▸ Dataset extract
────────────────────

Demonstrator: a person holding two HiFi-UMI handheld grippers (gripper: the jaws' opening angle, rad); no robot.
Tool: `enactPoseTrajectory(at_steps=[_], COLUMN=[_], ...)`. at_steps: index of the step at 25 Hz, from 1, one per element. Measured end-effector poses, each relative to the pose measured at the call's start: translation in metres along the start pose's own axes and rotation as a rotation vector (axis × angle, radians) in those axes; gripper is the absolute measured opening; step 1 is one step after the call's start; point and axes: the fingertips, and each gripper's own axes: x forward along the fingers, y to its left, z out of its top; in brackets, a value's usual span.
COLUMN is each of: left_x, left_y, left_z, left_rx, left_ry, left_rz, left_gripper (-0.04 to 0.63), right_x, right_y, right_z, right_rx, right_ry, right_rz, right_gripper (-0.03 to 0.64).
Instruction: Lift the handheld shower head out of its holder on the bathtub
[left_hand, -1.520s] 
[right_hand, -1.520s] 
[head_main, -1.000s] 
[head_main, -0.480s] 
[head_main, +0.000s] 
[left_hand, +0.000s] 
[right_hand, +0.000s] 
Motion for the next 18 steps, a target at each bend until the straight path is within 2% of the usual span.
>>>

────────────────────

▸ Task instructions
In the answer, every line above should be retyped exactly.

▸ Output of the exercise
Demonstrator: a person holding two HiFi-UMI handheld grippers (gripper: the jaws' opening angle, rad); no robot.
Tool: `enactPoseTrajectory(at_steps=[_], COLUMN=[_], ...)`. at_steps: index of the step at 25 Hz, from 1, one per element. Measured end-effector poses, each relative to the pose measured at the call's start: translation in metres along the start pose's own axes and rotation as a rotation vector (axis × angle, radians) in those axes; gripper is the absolute measured opening; step 1 is one step after the call's start; point and axes: the fingertips, and each gripper's own axes: x forward along the fingers, y to its left, z out of its top; in brackets, a value's usual span.
COLUMN is each of: left_x, left_y, left_z, left_rx, left_ry, left_rz, left_gripper (-0.04 to 0.63), right_x, right_y, right_z, right_rx, right_ry, right_rz, right_gripper (-0.03 to 0.64).
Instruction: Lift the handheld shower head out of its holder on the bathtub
[left_hand, -1.520s] 
[right_hand, -1.520s] 
[head_main, -1.000s] 
[head_main, -0.480s] 
[head_main, +0.000s] 
[left_hand, +0.000s] 
[right_hand, +0.000s] 
Motion for the next 18 steps, a target at each bend until the straight path is within 2% of the usual span.
>>>

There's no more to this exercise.